A Fistful of WaitHandles - Part One

by Scosby Tuesday, February 21, 2012

Introduction

This is the first post in the series. It talks about the scenario that introduces the new approach and behavior of the Job class in that approach. The second post talks about the technical implementation of the Job class and how to extend the main application’s behavior to suit your needs.

Scenario

If you need to run an operation after a specific amount of time, then it is likely you are familiar with one of the many timers available in the .NET Framework. This is a good approach and is well documented. Furthermore, this approach will continue to be a valuable tool for many developers to use in many different applications.

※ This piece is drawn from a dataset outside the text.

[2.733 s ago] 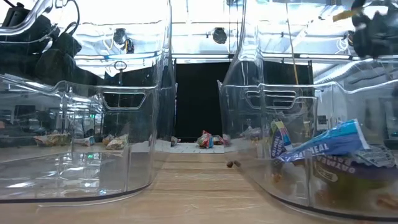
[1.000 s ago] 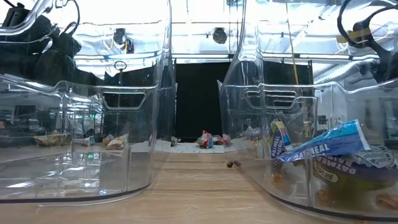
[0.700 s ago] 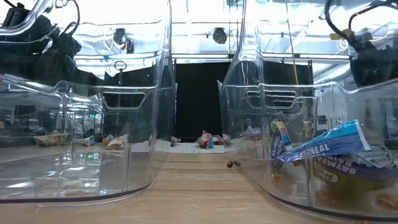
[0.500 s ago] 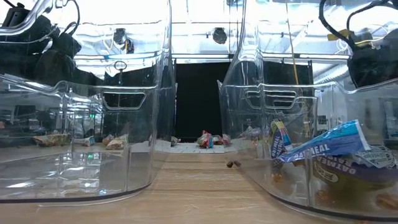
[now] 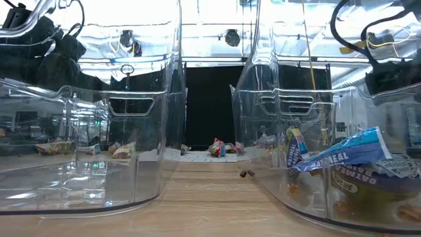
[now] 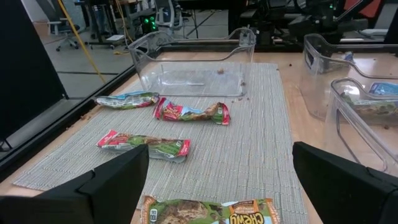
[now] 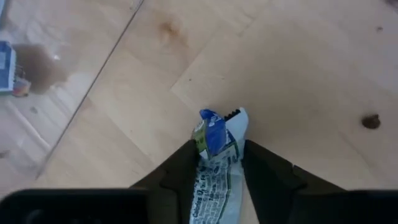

If you are interested in running the timer’s job on demand, in addition to its interval, then you will need to do a bit more work. Of course, this is still reasonable to do with a Timer but it does provide an opportunity to consider another approach. You will learn about scheduling jobs to the ThreadPool in a way that resembles the familiar timers in the .NET Framework.

Scheduling Jobs to The ThreadPool

The ThreadPool.RegisterWaitForSingleObject method allows you to set up an operation to be run on a schedule or even on demand. This method can seem complex to use at first glance but it can be broken into three parts.

First, you need to start, or register, the job. Next, you provide a special object that helps the ThreadPool know when to run your job. Finally, in order to stop your job, you need to keep a reference to the object returned after you registered the job.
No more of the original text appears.